Has anyone tried the books in itunes? I was never a big fan of e-books on the PC or the Ipaq/handheld but I always liked Audio books. There was a time when one of my family members lost their sight for half a year and we had a bunch, so I gave them a try and really liked them.
Has anyone tried them yet and what's your experience?
- Ebook hardware is crap. The screen is to small, &c &c.
- EBook files are far too restricted -- I don't want to lose all my books when I upgrade to a new machine or reader.
- EBooks are far too expensive.
- You can't fold down the page corners on an ebook.
All these complaints are about some current implementations of ebooks, not inherent in the format. Yes, some reader hardware isn't good, some ebook files are overly-protected, and some reader apps are limited. But all this is changing, and will change more in future. There's nothing that says you have to have dedicated hardware; many different types of pocket computer are already good for reading ebooks, and I expect many more will become available. There's an awful lot of books available as plain text, both legally (free like Project Gutenberg, or paid like Fictionwise), and otherwise (P2P &c), which is both platform- and future-proofed. And some reader apps already handle bookmarks, annotations, &c. Most of these objections may seem silly in a few years.- No-one would ever read an entire book on screen. Paper is much easier on the eye.

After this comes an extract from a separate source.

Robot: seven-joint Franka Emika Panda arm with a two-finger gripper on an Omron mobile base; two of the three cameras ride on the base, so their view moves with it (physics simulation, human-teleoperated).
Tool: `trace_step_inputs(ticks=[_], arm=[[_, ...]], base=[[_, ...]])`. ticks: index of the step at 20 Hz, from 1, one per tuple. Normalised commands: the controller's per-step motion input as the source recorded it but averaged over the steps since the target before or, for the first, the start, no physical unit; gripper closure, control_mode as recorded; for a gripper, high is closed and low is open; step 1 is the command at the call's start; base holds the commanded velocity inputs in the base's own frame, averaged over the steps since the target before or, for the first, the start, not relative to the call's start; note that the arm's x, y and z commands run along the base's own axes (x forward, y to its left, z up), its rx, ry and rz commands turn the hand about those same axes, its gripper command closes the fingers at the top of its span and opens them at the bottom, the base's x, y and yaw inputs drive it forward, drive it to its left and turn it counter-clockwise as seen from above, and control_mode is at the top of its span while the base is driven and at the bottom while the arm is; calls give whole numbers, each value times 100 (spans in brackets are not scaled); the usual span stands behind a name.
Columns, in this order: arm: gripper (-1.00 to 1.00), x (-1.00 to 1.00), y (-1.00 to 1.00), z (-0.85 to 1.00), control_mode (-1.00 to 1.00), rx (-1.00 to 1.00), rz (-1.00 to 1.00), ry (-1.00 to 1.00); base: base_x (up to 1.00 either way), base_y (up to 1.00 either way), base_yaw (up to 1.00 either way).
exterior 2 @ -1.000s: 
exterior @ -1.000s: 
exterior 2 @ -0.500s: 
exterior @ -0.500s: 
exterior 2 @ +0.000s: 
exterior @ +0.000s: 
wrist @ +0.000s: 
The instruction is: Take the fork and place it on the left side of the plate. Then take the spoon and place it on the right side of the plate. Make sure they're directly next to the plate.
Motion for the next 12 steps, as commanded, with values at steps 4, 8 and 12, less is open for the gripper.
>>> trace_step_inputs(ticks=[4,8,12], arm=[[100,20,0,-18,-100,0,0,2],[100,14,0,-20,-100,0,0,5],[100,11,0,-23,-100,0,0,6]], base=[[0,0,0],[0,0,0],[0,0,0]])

- There's nothing like being able to pick up a book and hold it.
- You can't give ebooks as presents.
These are mostly a matter of personal taste. Many people find that a good screen (whether desktop or palmtop) is easy enough on the eye that the other advantages of ebooks outweigh that objection. If you can pick up a book, then you have to have some space to put it into in the first place; some people have far more HD space available than bookshelf space. And people already give 'virtual' presents -- just think of book tokens, for example.In short, almost all the objections people are making are valid but limited -- to certain types of people, and/or current technology. I doubt ebooks will replace dead-tree books in the foreseeable future, but there's no reason why they may not provide a popular alternative.
Personally, I've read far more on the screen of my Psion than I have on paper for the last few years; my library is over 80MB of compressed text. I always have something to read, wherever I am, and I can edit things as I wish (e.g. converting to British English spelling). The only place where paper is still better for me is on the loo; elsewhere, ebooks are more useful -- especially for reading in bed, where the backlight lets me read in the dark!
Ceterum censeo subscriptionem esse delendam.
Did he say he was driving? You assume too much.
Ebooks: Neither E, Nor Books, by Cory Doctorow
Subtitle: Paper for the O'Reilly Emerging Technologies Conference, 2004
Link: http://www.gutenberg.net/1/1/0/7/11077
Thanks to Cory Doctorow for making this public domain eBook available!
As the lovely Linda Richman would say: I'll give you yet another topic. Slashdot is not a slash nor a dot. Discuss.
Cozinha para as massas (e para geeks)
If he wasn't driving why would he care about "red lights"? I see people using their PDAs while driving all the time.
The meme police, They live inside of my head
Cory Doctorow posts a version of his book at his website that displays the text, one and only one word at a time, in a sufficient size and resolution that allows for quick and easy reading, which can be displayed at a speed selectable by the reader providing a new reading experience. After reading in this manner it occurred to me that if the speed were to be varied in a subtle manner such that it might impart to the reader a since of timing and pacing, perhaps similar to music, which would, if probably applied, enhance the experience of the read. My guess is that such a single word by single word approach would make reading poetry much easier that I often find such works to be.